PROBLEM STATEMENT:
Restate every line of the material that follows, word for word.

GIVEN INFORMATION:
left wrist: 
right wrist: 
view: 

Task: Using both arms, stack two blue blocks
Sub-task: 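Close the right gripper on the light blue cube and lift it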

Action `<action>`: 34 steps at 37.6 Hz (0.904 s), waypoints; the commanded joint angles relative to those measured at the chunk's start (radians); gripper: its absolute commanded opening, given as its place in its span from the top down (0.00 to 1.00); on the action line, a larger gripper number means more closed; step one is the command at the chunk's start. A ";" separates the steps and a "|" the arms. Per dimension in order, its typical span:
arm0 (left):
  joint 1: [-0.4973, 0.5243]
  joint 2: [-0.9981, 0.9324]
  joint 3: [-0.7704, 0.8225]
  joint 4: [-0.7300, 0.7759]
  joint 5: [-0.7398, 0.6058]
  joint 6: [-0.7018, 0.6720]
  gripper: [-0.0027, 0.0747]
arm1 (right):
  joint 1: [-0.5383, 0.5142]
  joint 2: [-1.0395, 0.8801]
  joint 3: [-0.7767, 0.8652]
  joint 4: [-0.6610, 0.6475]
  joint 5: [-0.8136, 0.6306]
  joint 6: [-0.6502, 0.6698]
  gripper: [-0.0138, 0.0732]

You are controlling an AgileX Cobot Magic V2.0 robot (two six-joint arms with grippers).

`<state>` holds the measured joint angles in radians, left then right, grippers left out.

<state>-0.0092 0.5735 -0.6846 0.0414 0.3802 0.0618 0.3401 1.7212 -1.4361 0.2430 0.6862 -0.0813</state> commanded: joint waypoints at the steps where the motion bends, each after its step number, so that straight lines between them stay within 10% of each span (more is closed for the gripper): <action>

SOLUTION TO THIS TASK:
left wrist: 
right wrist: 
view: 

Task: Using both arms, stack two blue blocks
Sub-task: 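Close the right gripper on the light blue cube and lift it
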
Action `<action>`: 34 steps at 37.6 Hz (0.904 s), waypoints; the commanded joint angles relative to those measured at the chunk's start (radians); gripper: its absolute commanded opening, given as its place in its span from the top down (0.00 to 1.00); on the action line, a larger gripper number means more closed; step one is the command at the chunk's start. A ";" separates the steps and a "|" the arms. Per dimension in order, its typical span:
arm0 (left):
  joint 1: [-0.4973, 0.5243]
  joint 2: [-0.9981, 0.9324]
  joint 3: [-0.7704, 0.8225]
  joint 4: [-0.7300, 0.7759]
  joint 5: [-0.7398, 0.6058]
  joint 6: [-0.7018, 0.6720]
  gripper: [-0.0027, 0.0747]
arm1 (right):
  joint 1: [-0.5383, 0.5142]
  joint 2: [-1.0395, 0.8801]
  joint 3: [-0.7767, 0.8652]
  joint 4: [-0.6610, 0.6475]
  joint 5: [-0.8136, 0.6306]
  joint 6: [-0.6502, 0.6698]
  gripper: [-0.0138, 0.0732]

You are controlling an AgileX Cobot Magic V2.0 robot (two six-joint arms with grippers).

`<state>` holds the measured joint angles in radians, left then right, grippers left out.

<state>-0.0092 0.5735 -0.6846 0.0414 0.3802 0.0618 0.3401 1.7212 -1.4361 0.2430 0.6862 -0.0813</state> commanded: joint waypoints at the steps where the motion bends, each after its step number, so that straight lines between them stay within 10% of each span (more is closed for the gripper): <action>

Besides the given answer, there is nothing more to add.